#### The records
+ + + + +
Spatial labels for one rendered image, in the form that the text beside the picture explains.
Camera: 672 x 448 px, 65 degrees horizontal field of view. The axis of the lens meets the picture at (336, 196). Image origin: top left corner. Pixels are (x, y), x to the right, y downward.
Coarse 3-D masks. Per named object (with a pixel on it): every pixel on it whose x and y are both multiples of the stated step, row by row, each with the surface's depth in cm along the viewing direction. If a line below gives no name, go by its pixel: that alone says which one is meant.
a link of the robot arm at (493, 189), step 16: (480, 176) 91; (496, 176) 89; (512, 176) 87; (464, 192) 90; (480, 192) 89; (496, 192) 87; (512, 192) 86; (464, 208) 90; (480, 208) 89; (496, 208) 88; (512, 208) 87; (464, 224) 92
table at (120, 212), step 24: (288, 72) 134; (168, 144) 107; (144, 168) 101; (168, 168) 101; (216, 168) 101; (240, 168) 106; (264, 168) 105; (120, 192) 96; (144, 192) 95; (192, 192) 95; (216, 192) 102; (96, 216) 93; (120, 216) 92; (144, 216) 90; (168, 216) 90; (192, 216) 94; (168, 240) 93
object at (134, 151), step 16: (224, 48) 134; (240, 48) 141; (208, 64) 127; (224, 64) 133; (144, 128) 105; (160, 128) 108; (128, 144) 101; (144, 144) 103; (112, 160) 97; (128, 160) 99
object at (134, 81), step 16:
+ + + + +
#### Problem requirements
Copy every record once more, exactly as given.

#### Solution for this exercise
Spatial labels for one rendered image, in the form that the text beside the picture explains.
Camera: 672 x 448 px, 65 degrees horizontal field of view. The axis of the lens meets the picture at (336, 196). Image origin: top left corner. Pixels are (x, y), x to the right, y downward.
Coarse 3-D masks. Per named object (with a pixel on it): every pixel on it whose x and y are both multiples of the stated step, row by row, each with the surface's depth in cm along the viewing direction. If a line below gives no name, go by its pixel: that alone says which one is meant.
a link of the robot arm at (493, 189), step 16: (480, 176) 91; (496, 176) 89; (512, 176) 87; (464, 192) 90; (480, 192) 89; (496, 192) 87; (512, 192) 86; (464, 208) 90; (480, 208) 89; (496, 208) 88; (512, 208) 87; (464, 224) 92
table at (120, 212), step 24: (288, 72) 134; (168, 144) 107; (144, 168) 101; (168, 168) 101; (216, 168) 101; (240, 168) 106; (264, 168) 105; (120, 192) 96; (144, 192) 95; (192, 192) 95; (216, 192) 102; (96, 216) 93; (120, 216) 92; (144, 216) 90; (168, 216) 90; (192, 216) 94; (168, 240) 93
object at (134, 151), step 16: (224, 48) 134; (240, 48) 141; (208, 64) 127; (224, 64) 133; (144, 128) 105; (160, 128) 108; (128, 144) 101; (144, 144) 103; (112, 160) 97; (128, 160) 99
object at (134, 81), step 16:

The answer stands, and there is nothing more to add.